Sources of symbolism

'The Philosopher's Stone' from 'Alchemia' (1606) Libavius

The Layer Quaternity (circa 1598–1604) share a number of iconographical details to a complex illustration found in Alchemia (1606) by the German academic Andreas Libavius in a chapter entitled De Lapide Philosophorum (The Philosopher's Stone) in which two giants support four figures, the lower pair of which are mortal, the upper pair immortal, they form the apex to –

"Libavius' monument of the opus.......The completion of the Little Work by Labor and Industry and the grace of God (Latin lower captions translated) is followed by Sol and Luna ascending on swan's wings.....the thanksgiving by the Arab king and his white wife reading as – Glory to God on High and I will exalt thee my God ".[2] (Latin upper captions translated)

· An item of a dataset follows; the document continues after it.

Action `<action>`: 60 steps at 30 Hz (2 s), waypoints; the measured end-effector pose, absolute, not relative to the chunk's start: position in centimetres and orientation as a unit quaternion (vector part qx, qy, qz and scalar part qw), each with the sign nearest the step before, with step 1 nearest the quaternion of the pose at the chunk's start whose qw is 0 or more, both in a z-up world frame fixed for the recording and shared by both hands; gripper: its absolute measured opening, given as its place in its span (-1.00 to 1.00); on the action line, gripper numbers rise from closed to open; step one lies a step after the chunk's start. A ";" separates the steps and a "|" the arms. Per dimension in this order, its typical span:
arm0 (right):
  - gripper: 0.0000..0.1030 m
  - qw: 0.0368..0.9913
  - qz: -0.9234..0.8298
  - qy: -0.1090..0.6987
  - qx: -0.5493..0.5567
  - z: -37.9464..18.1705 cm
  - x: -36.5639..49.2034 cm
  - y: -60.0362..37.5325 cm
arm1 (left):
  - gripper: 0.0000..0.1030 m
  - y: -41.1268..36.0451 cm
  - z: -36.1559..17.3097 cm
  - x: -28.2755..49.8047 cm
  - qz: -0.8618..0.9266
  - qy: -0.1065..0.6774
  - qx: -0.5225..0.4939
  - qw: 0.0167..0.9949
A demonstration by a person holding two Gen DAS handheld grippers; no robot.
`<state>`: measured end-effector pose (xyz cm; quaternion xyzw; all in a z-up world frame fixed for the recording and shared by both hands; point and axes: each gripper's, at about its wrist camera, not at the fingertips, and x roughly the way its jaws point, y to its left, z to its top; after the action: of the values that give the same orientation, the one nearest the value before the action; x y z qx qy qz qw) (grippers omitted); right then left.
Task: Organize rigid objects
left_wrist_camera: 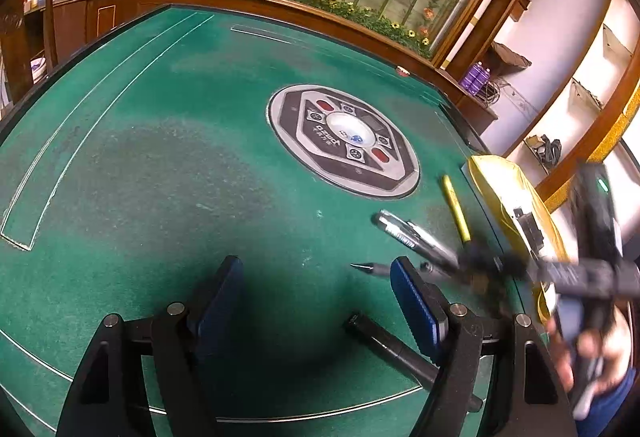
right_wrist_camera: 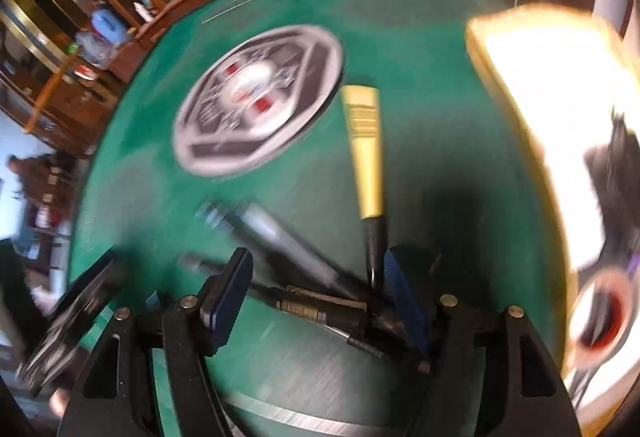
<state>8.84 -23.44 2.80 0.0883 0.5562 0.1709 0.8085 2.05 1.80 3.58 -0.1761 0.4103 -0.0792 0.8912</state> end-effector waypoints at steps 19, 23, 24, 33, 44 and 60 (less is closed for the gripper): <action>0.32 0.823 0.245 0.495 0.136 5.0 0.6 -26.8 | 0.22 -4.0 4.8 -3.0 -0.102 0.453 -0.116 0.878; 0.32 0.825 0.251 0.489 0.133 5.1 0.1 -27.2 | -0.05 -6.1 3.5 -2.9 -0.094 0.473 -0.097 0.871; 0.32 0.826 0.250 0.487 0.132 5.2 -0.2 -27.3 | -0.09 -6.3 3.2 -2.7 -0.091 0.476 -0.093 0.870; 0.25 0.842 0.239 0.471 0.114 5.5 -0.7 -28.1 | -0.71 -5.9 2.6 -2.0 -0.063 0.465 -0.052 0.881; -0.37 0.859 0.162 0.481 0.069 5.5 6.2 -25.5 | -0.70 -3.7 2.4 -1.5 -0.059 0.450 -0.042 0.890; -0.85 0.858 0.157 0.483 0.079 1.9 9.6 -25.0 | -0.68 -4.2 2.4 -1.3 -0.067 0.453 -0.030 0.888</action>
<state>9.65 -25.04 1.94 0.0789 0.4831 0.1571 0.8578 -1.30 -4.18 2.43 -0.0300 0.4530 -0.0672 0.8885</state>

Libavius' illustration and the marble sculpture of the Layer Quaternity share an identical pairing including a naked figure (lower pair), a bare-legged royal male and a regal draped female (upper pair) as well as the titled captions Gloria and Labor, along with the symbols of palm branch, rotundum, and moon.

The similarities between the captioned phrases of Libavius' illustration to those of the single-word titles of the Layer Quaternity suggest that in time sequence, the Layer monument was based upon and installed before 1606, the publication date of Libavius' illustration.

Biblical verse which parallels the symbolism of each captioned entity includes for the lower and mortal pair – Then I looked on all the works that my hands had wrought, and on the Labour that I had laboured to do: and, behold, all was Vanity and vexation of spirit, and there was no profit under the sun. Ecclesiastes 2.v.11 With an antithetical response from the upper, immortal, Heavenly pair – Glory to God in the highest, and on earth Peace, goodwill to all men. Luke 2 v.14

The Layer Quaternity also corresponds to the alchemical 'deities' Apollo, Luna, Mercurius and Vulcan as named in emblem XVII of Atalanta Fugiens (1617) by the German alchemist-physician Michael Maier.[3]



The four figurines housed in the monument's pilasters, Pax and Gloria, Vanitas and Labor, (Peace, Glory, Vanity, Labor) are relatively rare examples of Northern Mannerist sculpture extant in Britain. Collectively they exemplify how Christian iconography during the era of Elizabeth I, in tandem with Renaissance Europe, integrated symbolism from the western esoteric traditions of alchemy and astrology into works of art, including the funerary monument. The Layer Quaternity in their totality are a unique alchemical mandala.[4] Through polarised symbolism they delineate essential coordinates associated with mandala art, namely Space (Heaven and Earth) and Time (Young and Old). They also represent fundamental aspects of the human condition, namely, gender, youth and age, as well as pleasure and suffering. In essence, the Layer Quaternity, not unlike the Scaiolae[5] of Paracelsus (which are discussed by Libavius in Alchemia) are a quaternity of differentiated virtues or psychic entities which represent a complete wholeness or totality in sum.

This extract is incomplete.